I saggi di Saul Bellow hanno la vitalità dei romanzi, e aiutano a credere nell'esistenza degli altri
"Differenziarsi dagli altri è pericoloso. E però, come tutti dovremmo sapere, sottrarsi ai pericoli del dissenso è da vigliacchi"
Fortunatamente, tra la vita come la viviamo e come diciamo di viverla esiste ancora una differenza. Possediamo un’intelligenza segreta, che ci aiuta. Possediamo una discreta capacità di riconoscere la falsità dei postulati più diffusi e accettati. Ci sono delle intuizioni metafisiche e morali che ci allontanano da ciò che ci è stato insegnato, dal patrimonio di “conoscenze” che abbiamo accumulato.
Saul Bellow, “Troppe cose a cui pensare”, (BigSur)
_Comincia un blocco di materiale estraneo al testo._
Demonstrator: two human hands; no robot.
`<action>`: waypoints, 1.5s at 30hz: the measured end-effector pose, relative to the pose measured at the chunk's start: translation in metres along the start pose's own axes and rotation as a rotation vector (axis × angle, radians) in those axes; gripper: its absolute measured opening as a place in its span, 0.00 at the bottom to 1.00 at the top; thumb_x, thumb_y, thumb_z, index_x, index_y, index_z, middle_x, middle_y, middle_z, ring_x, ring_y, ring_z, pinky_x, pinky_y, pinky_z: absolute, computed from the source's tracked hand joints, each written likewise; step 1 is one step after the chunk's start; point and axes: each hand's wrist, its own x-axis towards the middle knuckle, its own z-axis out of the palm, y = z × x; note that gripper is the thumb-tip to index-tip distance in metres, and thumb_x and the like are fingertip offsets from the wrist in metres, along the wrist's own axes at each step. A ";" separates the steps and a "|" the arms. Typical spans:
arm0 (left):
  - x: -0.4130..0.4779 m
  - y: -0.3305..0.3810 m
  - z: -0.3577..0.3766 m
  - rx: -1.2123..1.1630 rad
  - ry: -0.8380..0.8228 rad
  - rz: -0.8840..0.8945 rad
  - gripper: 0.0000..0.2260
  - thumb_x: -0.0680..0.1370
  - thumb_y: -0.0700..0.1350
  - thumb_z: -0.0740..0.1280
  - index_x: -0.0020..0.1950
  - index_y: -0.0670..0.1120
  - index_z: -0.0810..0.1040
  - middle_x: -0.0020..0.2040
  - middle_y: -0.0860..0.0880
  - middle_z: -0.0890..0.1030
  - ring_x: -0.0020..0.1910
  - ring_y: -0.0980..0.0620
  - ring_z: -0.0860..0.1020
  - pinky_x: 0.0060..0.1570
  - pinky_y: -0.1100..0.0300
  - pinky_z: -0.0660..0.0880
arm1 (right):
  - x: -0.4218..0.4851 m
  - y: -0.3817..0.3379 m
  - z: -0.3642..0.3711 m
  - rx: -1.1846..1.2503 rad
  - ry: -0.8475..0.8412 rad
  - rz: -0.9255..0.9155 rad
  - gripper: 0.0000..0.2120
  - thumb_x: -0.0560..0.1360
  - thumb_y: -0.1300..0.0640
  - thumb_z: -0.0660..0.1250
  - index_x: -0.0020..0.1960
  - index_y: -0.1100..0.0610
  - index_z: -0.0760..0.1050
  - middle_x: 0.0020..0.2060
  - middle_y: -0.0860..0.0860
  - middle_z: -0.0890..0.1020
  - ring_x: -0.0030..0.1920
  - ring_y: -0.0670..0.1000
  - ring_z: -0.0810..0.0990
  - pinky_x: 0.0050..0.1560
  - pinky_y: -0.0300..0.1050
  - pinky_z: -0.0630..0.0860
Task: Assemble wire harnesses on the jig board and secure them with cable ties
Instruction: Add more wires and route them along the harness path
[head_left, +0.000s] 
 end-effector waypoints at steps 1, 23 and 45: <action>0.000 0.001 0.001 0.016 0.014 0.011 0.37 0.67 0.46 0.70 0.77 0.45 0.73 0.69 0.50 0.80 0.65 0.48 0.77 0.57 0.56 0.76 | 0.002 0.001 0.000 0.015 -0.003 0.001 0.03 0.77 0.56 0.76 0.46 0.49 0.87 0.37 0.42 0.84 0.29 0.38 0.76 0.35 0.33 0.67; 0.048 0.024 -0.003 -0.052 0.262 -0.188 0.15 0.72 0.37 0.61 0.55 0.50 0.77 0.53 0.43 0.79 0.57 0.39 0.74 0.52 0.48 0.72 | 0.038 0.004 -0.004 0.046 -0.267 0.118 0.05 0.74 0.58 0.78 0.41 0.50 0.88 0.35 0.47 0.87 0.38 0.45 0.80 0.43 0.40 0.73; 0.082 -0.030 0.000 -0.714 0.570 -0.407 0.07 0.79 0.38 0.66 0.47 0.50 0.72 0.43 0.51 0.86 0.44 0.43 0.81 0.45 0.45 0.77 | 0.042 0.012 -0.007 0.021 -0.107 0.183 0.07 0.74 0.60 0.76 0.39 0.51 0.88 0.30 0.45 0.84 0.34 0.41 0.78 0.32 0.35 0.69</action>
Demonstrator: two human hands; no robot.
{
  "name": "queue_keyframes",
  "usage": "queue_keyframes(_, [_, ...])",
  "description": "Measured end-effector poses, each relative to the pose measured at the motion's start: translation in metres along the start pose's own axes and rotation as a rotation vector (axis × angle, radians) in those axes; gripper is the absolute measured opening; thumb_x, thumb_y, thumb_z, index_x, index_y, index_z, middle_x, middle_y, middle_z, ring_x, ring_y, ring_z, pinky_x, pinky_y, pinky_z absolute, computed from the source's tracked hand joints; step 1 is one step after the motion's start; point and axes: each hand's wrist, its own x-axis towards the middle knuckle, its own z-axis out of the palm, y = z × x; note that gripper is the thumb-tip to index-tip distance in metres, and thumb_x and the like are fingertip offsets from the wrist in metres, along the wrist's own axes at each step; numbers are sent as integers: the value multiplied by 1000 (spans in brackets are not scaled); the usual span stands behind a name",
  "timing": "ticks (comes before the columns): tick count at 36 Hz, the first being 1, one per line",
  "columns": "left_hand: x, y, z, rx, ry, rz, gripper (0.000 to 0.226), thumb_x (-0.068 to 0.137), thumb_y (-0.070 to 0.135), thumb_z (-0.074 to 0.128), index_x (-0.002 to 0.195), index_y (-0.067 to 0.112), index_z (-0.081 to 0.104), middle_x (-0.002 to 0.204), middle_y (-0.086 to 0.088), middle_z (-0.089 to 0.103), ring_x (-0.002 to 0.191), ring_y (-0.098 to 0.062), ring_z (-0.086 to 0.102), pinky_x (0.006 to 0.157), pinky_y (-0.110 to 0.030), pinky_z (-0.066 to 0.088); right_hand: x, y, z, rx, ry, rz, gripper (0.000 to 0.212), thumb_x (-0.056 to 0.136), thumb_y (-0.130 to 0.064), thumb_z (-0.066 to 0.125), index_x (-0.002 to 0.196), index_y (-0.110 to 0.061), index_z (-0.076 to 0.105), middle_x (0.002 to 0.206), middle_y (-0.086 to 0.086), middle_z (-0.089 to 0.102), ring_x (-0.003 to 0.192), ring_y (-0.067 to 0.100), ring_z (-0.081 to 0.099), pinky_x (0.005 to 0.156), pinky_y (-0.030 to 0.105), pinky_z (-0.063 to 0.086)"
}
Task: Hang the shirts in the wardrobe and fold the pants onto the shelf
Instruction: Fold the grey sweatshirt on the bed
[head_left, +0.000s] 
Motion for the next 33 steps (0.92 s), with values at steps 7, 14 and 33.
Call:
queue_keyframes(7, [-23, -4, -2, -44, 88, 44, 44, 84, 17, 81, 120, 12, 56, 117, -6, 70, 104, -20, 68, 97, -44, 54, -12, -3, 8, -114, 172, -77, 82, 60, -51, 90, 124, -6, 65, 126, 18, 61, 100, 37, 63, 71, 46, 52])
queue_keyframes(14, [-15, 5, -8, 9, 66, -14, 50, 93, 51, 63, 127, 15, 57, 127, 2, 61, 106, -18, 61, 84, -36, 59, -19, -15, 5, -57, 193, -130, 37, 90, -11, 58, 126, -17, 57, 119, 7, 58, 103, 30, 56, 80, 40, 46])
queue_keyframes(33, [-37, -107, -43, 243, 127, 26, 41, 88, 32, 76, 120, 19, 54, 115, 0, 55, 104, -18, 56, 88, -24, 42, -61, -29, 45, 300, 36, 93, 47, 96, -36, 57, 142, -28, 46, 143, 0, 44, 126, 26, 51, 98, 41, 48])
L’esaltazione che dà leggere questa raccolta di saggi di Saul Bellow, dal 1951 al 2000, dev’essere quasi pari al momento in cui scopriamo la nostra intelligenza segreta, libera dai cliché e dalle etichette che altri hanno preparato per noi, e la utilizziamo, e finalmente ci sembra di riuscire a respirare. Bellow sosteneva che il suo compito fosse quello di raccontare, non di predicare, e per la sua intelligenza segreta, per la libertà su cui ha costruito la grandezza di scrittore, parlano i romanzi, ma questi saggi, scritti negli anni Cinquanta oppure Novanta, hanno la vitalità di un romanzo, la furia e il senso dell’umorismo e la profondità di chi ha trovato una musica, una voce, e usa quella musica per raccontare i libri degli altri e i propri, la cultura americana e la condizione di scrittore, soprattutto la ricerca costante di che cosa sia, davvero, l’uomo. “Chi ha il meglio di tutto desidera anche le migliori opinioni. Quelle di prima categoria. Il tipo di pensiero giusto, oltretutto, facilita le relazioni sociali, mentre il tipo sbagliato espone a accuse di insensibilità, misoginia e, forse, peggio ancora, di razzismo. Man mano che il fascino del consenso o del conformismo – cresce, i rischi legati all’indipendenza aumentano. Differenziarsi dagli altri è pericoloso. E però, come tutti dovremmo sapere, sottrarsi ai pericoli del dissenso è da vigliacchi”, ha detto Bellow nel 1988, in una conferenza intitolata: Lo scrittore ebreo in America, in cui parla anche della sua storia personale (nato in Canada da una famiglia lituana emigrata da San Pietroburgo, passò illegalmente la frontiera ed ebbe finalmente la sua adolescenza a Chicago alla fine degli anni Venti: “Sentivo di essere una creatura nata per narrare e interpretare, partecipando così a un gioco insolito ed esaltante. Amavo le cose grandi. Ero convinto che spettare a un gioco così esaltante mi spettasse di diritto”). Ma soprattutto Bellow parla della sostanza di un essere umano, e dell’impulso di comprendere il mondo, della bellezza di avere: troppe cose a cui pensare. “Esiste un elemento di crescita, negli esseri umani, che non può essere racchiuso all’interno dei robusti involucri che fabbrichiamo di continuo”.
Saul Bellow ha citato molti importanti scrittori, e dentro questa raccolta di saggi ce n’è uno bellissimo in cui lui e Philip Roth fingono una sterminata intervista durata due anni e mezzo, ma a questo punto Bellow, per spiegare che cos’è l’uomo libero dai cliché, cita “uno scrittore che ammiro enormemente, Ignazio Silone”. Che nel suo L’avventura di un povero cristiano racconta di avere incontrato in un biblioteca un amico letterato, il quale gli chiede perché stesse facendo ricerche su Celestino V, un papa del Medioevo, e gli dice: “In queste tue visite a biblioteche di conventi, immagino che tu sia costretto a incontrare dei frati. Non ne provi ribrezzo?”. Silone risponde: “Tu non li consideri come gli altri esseri umani?”. A Silone non importa dell’educazione progressista o radicale, non gli importa di niente che non sia vivere, respirare, esistere, credere nell’esistenza degli altri. Si considera post risorgimentale, post marxista, post tanto altro, e per lui un frate è un essere umano come gli altri, perché il suo spirito ha trovato, sempre di più, la forza di liberarsi dalla paccottiglia e di liberare l’intelligenza segreta, l’unica cosa che conta: questo tenerci, questo credere, questo amare.